# Forum Home Renovation Brickwork  Converting Brick Carport to Brick Garage - HELP!

## Brials

Hello Fellow Renovators / Builders and all around Geniuses!  
I have come across something which I know nothing about and I need some help desperately. I am currently in the process of renovating and have hit the_"converting the Carport to Garage will be easy, dear"_ and have unsurprisingly come to the point where, I just don't know what to do and it doesn't seem to be so easy....  any advice would be great, I am in Perth NOR about 20k's from the city. I want to engage a builder / brickie and want to outsource the whole thing, does anybody have any idea on price or what it may cost me? Measurements are below (apologies if they don't make sense)  
Thanks all, and I will monitor to answer any questions on this too!  
Brials

----------


## METRIX

Fairly easy, build a series of walls in between the brick columns, these would most likely need to be made from timber, as the slab would not have enough strength to support brickwork, due to footing's only being under the columns. 
Put an exit door on one side if you require this, plus a window or two. Install a panel lift garage door as there looks to be no clearance for a roller type door, would recommend installing a strip drain between the paving and slab.

----------


## David.Elliott

:Iagree:  Looks like a WA build to me, in which case you can pretty much guarantee there will be the minimum depth of concrete under the slab edge, thereby ensuring you will not be able to brick up the openings...

----------


## Brials

Hey guys, is there a way to increase the footings? I would really like it to be all brick if I could. Is there any way to do that?

----------


## David.Elliott

Not a builder, so all the relevant cautions apply..  
 The only thing I can think of is getting it underpinned around the perimeter. Not sure if thats an option, but if it is, tripling your budget might just get you there...

----------


## barney118

See an engineer they might deem the current slab is up to it or another option.  
Sent from my iPhone using Tapatalk

----------


## gpkennedy

Brick Cladding | Fake Brick | New Durabric 
This product (or similar) may be worth a look.

----------


## r3nov8or

Cut away existing between pillars and pour appropriate footings. Of course based on engineers advice, or AS.  
So... _"converting the Carport to Garage will be easy, dear"_ but "_more expensive than you may like, dear"._

----------


## METRIX

> Hey guys, is there a way to increase the footings? I would really like it to be all brick if I could. Is there any way to do that?
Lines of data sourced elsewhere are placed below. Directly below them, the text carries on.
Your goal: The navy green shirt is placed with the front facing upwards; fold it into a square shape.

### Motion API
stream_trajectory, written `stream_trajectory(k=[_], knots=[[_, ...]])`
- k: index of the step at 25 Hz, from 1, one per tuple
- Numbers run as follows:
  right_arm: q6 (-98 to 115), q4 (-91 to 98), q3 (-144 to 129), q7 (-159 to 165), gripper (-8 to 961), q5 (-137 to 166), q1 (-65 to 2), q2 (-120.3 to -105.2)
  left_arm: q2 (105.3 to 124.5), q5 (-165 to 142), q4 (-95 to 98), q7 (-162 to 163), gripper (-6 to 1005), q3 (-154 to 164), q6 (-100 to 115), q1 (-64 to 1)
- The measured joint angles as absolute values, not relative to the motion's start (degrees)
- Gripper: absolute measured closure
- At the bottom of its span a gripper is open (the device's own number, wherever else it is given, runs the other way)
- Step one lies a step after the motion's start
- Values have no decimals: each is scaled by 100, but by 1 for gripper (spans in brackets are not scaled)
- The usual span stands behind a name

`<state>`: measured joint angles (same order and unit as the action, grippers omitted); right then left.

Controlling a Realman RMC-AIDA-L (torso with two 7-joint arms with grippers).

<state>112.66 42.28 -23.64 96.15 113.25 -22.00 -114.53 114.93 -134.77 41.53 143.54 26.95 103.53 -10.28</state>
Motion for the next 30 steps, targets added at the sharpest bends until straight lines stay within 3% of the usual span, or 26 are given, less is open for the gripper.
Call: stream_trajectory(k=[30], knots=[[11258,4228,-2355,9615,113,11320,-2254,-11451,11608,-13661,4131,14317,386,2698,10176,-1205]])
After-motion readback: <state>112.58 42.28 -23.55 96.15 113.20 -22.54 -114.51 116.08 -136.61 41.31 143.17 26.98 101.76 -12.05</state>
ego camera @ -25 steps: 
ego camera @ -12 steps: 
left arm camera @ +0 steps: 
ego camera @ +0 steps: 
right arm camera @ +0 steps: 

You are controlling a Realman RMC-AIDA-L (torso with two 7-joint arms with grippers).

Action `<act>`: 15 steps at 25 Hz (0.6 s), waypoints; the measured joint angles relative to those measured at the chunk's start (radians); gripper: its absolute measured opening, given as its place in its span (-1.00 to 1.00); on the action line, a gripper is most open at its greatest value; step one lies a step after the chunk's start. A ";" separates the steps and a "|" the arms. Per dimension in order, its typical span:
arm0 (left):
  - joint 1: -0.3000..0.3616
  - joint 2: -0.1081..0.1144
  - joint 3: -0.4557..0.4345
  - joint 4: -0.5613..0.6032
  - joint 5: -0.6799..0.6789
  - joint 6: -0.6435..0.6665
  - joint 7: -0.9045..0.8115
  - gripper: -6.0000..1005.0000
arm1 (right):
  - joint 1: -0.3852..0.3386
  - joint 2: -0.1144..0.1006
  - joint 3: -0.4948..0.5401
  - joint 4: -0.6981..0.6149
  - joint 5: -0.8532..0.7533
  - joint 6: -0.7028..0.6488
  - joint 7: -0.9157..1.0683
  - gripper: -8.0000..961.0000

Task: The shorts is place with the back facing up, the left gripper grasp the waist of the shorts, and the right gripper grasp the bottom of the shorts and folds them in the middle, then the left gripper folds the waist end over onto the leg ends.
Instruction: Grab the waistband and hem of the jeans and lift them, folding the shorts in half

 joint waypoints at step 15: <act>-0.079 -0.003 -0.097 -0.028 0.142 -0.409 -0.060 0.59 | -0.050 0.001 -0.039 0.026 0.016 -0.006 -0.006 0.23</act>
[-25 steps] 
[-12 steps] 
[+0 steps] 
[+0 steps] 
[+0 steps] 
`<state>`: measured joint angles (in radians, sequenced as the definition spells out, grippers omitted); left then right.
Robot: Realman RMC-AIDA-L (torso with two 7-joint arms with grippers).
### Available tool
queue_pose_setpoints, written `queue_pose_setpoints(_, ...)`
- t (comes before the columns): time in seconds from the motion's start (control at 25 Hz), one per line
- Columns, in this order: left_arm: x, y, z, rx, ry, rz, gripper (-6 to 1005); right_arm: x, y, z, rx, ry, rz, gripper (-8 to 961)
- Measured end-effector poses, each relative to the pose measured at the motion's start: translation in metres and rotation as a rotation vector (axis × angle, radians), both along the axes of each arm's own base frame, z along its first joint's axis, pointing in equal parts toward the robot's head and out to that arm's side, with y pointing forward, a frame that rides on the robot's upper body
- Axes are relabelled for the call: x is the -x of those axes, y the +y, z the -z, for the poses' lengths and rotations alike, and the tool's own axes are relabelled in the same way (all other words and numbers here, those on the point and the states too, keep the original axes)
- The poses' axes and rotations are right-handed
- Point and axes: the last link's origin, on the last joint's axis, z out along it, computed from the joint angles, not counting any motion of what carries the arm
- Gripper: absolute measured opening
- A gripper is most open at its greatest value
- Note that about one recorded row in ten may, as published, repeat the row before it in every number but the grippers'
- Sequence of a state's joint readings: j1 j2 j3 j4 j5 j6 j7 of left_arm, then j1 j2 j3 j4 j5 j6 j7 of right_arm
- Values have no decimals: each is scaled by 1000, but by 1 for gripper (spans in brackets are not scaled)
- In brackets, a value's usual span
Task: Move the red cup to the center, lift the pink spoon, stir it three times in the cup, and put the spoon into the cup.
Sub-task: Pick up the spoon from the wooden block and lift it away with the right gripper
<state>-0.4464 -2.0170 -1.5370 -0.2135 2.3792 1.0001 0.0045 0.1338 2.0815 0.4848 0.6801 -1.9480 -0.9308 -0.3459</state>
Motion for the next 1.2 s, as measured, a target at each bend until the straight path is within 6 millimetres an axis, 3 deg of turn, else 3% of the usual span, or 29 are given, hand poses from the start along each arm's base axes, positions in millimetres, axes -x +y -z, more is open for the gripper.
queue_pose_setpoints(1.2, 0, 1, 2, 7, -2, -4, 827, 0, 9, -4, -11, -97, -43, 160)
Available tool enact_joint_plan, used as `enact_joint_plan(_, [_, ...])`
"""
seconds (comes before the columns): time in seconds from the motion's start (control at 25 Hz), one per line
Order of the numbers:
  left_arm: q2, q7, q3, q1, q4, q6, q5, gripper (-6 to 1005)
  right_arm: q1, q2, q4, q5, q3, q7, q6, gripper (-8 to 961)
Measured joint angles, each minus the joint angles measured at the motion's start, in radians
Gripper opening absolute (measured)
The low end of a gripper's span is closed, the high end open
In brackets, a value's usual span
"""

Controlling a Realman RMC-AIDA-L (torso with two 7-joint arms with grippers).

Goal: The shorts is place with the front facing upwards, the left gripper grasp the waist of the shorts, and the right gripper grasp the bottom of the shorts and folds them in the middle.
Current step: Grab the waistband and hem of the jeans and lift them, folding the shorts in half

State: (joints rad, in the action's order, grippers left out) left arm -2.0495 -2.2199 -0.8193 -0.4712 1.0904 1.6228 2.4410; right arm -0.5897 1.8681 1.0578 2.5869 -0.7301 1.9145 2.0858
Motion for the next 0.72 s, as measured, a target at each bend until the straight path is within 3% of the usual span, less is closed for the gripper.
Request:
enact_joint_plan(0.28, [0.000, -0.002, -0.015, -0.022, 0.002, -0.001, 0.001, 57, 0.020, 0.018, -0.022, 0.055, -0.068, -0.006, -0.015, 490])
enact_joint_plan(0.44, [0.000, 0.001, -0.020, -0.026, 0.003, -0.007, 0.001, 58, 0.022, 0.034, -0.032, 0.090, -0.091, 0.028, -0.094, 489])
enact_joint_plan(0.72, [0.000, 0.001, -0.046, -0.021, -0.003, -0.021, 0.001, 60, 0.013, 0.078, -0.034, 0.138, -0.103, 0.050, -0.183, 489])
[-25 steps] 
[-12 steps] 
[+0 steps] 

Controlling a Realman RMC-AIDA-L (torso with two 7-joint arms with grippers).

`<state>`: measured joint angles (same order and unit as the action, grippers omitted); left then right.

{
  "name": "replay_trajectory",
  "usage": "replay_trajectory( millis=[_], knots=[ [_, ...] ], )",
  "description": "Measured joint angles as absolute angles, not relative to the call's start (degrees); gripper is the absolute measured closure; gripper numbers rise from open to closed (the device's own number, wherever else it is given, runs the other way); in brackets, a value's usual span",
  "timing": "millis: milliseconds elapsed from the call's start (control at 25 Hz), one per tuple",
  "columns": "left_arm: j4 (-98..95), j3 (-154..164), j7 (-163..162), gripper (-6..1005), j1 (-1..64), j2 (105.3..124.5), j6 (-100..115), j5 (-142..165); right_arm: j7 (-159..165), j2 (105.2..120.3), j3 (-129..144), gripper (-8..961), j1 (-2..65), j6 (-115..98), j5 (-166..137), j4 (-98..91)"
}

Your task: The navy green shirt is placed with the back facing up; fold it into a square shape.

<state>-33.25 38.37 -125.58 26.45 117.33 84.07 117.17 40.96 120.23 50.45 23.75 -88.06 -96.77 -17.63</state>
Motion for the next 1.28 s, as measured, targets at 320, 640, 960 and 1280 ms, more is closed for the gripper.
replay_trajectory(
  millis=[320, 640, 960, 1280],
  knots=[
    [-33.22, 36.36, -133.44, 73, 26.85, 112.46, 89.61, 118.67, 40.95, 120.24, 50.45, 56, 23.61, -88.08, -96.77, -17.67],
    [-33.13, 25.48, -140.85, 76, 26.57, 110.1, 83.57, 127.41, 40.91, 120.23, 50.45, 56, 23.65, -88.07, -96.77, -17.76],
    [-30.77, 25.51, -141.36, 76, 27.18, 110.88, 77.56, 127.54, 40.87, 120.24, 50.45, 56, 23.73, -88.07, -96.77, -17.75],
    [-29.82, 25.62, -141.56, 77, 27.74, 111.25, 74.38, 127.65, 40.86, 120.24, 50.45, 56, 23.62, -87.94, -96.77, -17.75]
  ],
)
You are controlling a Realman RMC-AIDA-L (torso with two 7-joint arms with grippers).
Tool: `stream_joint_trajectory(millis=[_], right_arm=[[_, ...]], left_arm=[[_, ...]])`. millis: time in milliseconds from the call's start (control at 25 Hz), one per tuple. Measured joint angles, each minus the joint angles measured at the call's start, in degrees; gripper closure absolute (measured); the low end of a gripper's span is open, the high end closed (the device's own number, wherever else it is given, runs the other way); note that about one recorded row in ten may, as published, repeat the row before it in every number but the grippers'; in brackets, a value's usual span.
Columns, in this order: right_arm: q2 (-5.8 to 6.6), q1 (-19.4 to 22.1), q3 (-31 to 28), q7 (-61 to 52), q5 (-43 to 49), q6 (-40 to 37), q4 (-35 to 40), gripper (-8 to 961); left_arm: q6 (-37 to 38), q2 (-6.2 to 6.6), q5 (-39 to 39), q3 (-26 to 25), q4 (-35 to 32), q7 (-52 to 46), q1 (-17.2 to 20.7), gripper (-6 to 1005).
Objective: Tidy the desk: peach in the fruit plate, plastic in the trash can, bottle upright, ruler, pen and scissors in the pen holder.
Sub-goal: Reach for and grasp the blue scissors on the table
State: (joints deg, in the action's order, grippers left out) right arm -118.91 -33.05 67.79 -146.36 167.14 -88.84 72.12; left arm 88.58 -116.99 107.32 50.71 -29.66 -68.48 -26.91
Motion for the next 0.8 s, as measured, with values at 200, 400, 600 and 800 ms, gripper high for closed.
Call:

  I would say No, but Yes if you want to spend a lot of money fixing it, the footings are under the slab and were poured at the same time as the slab, with your open design, I would say 99% the footings would only be of suitable thickness under the piers, as there was no need to have strip footings under the edges of the slab. 
No builder would put strip footings around the perimeter of a carport like yours if there was nothing going on top of those parts as it would cost $$$ for the extra footings, the slab would probably be 120 - 150mm thick which is not suitable to support masonry construction. 
There really is no easy way to rectify this, as the problem lies under the slab. 
If you can find the original Architects plans and engineers diagrams, you will soon see if there is a strip footing under the open parts of the slab, you may be lucky.

----------


## METRIX

> Cut away existing between pillars and pour appropriate footings. Of course based on engineers advice, or AS.  
> So... _"converting the Carport to Garage will be easy, dear"_ but "_more expensive than you may like, dear"._

  This would technically be possible but I would not recommend it, you would end up with floating footings between the piers, and articulation joins at each pier, which may cause a few problems depending on the soil type.
Then again you could tie new footings into the old footings with bars, but you would then have cold formed slab joins which can lead to termite penetration points, and it would be an awful lot of work for not much gain. 
Basically it would not be worth the hassle, Timber construction is the easiest, cleanest and cheapest way to do it, if you want to minimize the exterior timber look, simply put larger windows in. or go for a similar looking brick that clips on and is mortared in afterwards, these could be attached to timber frames.  The Brick Cladding Experts In Australia 
Below are some pics showing you what's going on under a slabs which supports masonry construction, your slab won't have this detail.

----------


## r3nov8or

> Then again you could tie new footings into the old footings with bars, but you would then have cold formed slab joins which can lead to termite penetration points, and it would be an awful lot of work for not much gain.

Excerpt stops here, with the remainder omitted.